Stored data entries
────────────────

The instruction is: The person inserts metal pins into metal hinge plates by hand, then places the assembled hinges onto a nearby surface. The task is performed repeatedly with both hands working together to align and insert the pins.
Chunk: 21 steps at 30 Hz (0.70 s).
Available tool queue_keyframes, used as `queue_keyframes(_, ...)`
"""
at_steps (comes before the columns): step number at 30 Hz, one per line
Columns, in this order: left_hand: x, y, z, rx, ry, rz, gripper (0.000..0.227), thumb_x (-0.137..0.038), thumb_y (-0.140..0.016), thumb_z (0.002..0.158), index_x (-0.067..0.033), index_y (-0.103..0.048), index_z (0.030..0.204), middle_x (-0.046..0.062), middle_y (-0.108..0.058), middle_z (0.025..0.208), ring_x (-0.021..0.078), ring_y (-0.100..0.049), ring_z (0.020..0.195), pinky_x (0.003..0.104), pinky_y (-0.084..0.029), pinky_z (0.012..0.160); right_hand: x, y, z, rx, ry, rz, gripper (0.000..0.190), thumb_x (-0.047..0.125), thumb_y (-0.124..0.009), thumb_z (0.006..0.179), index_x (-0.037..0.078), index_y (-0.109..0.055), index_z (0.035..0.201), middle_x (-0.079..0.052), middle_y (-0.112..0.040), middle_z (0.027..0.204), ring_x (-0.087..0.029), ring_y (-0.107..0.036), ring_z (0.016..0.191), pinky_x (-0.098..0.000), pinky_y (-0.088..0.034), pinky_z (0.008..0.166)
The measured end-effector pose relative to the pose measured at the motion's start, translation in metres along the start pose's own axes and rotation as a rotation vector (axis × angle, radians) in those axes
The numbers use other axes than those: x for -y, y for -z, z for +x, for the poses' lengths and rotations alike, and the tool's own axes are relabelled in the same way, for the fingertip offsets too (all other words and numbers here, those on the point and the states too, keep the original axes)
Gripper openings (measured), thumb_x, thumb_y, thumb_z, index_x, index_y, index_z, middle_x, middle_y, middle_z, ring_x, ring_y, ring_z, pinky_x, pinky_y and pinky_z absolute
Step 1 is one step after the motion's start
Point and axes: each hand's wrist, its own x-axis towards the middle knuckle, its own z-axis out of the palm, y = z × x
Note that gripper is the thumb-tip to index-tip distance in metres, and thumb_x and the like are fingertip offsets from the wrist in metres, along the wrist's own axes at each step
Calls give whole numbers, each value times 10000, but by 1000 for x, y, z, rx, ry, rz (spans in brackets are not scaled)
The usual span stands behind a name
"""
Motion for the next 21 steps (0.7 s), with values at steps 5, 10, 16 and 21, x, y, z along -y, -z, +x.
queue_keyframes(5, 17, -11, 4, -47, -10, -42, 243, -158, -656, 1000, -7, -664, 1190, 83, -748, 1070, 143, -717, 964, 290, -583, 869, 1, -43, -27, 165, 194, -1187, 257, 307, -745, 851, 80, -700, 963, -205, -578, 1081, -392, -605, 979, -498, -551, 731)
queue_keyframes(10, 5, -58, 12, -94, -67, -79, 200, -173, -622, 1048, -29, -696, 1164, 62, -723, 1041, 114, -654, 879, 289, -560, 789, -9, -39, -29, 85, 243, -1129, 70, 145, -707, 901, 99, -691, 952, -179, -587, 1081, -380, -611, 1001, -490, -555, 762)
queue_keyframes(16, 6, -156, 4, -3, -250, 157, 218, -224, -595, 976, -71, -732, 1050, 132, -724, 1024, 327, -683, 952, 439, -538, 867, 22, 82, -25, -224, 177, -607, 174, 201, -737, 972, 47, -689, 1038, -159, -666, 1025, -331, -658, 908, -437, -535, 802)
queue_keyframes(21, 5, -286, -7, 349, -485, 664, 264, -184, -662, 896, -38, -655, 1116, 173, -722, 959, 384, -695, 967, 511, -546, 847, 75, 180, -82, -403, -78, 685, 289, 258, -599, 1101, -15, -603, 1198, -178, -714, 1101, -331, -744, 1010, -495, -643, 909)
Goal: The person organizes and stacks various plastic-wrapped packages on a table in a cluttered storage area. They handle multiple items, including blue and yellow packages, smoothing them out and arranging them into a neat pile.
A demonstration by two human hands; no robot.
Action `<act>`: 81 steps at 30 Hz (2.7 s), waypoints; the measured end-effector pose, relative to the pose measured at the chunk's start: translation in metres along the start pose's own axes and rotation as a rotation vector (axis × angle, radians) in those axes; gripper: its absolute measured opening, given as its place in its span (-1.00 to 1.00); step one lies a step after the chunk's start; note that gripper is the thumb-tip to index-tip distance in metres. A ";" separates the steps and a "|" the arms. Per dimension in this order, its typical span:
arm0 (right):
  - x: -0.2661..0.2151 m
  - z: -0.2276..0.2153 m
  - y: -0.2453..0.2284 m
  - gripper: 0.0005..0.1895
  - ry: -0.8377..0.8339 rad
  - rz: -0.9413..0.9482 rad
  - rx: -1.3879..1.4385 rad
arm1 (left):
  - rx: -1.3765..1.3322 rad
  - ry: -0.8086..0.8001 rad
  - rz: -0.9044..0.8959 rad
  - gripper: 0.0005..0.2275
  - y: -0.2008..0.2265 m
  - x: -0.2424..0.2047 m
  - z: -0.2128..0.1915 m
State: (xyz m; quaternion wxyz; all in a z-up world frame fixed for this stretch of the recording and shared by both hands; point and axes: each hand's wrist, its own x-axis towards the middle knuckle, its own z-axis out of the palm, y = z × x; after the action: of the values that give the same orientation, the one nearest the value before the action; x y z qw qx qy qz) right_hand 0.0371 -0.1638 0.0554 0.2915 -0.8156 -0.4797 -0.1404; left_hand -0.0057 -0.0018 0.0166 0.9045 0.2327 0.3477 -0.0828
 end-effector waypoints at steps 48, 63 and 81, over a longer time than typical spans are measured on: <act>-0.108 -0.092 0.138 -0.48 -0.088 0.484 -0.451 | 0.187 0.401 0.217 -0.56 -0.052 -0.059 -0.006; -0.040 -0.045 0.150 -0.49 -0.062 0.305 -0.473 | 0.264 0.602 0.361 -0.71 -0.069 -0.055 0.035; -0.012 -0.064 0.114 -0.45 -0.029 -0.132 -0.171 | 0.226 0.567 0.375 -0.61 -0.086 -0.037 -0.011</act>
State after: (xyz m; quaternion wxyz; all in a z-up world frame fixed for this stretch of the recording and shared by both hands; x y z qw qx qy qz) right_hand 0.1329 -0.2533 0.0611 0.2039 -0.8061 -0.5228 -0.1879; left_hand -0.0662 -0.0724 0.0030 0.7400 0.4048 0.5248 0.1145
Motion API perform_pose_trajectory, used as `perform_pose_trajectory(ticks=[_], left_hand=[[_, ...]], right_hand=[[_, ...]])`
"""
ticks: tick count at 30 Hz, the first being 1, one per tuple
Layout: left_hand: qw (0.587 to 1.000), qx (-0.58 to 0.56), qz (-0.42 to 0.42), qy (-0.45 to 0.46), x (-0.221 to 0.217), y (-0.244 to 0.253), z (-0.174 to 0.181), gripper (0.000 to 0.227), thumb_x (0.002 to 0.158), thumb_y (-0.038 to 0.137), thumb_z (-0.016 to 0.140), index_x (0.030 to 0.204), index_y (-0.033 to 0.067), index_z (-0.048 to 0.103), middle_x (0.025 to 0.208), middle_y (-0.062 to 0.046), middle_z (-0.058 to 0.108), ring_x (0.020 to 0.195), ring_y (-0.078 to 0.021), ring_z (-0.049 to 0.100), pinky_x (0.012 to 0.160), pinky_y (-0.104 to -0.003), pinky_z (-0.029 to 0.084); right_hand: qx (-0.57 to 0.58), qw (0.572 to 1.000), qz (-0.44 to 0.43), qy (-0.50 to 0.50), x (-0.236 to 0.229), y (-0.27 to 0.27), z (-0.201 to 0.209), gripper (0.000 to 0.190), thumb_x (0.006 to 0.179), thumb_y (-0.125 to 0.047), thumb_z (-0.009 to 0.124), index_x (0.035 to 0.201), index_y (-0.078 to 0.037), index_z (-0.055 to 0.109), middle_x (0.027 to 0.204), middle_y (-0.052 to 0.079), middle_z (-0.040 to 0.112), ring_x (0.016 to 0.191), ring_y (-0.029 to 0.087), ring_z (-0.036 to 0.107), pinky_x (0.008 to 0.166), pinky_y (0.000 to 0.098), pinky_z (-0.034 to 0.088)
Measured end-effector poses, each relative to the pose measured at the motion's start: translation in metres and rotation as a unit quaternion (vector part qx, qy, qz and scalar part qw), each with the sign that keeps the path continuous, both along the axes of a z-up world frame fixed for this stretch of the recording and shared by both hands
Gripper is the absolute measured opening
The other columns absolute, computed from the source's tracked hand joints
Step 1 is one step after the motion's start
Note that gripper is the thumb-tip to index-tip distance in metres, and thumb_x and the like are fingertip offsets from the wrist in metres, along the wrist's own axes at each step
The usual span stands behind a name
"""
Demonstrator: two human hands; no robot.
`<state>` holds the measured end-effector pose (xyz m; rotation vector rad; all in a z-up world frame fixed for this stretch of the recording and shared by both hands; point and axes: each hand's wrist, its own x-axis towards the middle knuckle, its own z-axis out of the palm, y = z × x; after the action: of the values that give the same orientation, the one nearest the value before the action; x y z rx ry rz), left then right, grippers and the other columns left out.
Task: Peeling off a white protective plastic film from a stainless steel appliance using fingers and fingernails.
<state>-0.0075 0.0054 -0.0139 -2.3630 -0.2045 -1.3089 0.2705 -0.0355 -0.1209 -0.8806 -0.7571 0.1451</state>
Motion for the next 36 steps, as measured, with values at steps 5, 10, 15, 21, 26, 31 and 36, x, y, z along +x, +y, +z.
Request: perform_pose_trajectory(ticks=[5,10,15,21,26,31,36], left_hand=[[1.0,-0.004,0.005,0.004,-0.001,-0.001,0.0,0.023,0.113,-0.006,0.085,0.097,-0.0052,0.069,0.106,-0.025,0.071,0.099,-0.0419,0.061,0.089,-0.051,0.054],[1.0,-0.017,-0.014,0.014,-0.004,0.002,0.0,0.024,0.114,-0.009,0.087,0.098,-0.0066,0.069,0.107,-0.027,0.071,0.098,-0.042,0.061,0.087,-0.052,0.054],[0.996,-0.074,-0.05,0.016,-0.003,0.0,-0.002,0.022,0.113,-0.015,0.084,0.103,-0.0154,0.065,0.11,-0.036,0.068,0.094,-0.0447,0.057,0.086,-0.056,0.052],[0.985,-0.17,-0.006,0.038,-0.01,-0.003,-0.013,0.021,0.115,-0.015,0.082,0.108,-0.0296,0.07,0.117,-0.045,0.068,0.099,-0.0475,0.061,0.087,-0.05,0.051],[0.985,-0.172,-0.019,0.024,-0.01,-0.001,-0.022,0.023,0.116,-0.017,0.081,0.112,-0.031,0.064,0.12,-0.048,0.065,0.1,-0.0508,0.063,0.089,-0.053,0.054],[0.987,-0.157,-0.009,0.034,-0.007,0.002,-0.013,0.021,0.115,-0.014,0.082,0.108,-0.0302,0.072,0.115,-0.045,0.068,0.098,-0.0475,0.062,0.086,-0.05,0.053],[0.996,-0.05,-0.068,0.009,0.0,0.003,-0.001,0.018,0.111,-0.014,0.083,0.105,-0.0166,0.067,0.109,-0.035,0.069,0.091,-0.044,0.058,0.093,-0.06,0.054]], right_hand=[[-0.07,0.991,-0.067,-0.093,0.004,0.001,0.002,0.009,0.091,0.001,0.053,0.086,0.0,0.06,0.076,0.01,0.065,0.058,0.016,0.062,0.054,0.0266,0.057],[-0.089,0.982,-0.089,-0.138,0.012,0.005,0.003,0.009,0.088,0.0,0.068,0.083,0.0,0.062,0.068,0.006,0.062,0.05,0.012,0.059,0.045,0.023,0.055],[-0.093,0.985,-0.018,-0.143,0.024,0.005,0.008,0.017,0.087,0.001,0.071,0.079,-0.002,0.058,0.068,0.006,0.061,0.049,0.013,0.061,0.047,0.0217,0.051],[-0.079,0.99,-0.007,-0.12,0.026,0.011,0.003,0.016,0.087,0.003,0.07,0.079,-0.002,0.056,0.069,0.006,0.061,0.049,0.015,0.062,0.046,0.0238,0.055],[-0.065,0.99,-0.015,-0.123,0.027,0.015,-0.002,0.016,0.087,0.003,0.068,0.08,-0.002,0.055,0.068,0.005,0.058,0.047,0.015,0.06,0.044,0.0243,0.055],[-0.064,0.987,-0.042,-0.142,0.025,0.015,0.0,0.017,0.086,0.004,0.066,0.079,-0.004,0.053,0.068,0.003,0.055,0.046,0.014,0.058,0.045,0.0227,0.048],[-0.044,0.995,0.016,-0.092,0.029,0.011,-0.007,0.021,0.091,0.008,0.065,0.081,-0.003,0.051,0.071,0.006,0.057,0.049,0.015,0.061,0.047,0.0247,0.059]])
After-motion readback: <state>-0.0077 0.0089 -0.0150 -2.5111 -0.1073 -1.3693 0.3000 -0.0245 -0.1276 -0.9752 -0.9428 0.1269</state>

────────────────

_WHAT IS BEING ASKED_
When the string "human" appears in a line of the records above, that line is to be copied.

_SOLUTION FOR THIS TASK_
A demonstration by two human hands; no robot.
Demonstrator: two human hands; no robot.

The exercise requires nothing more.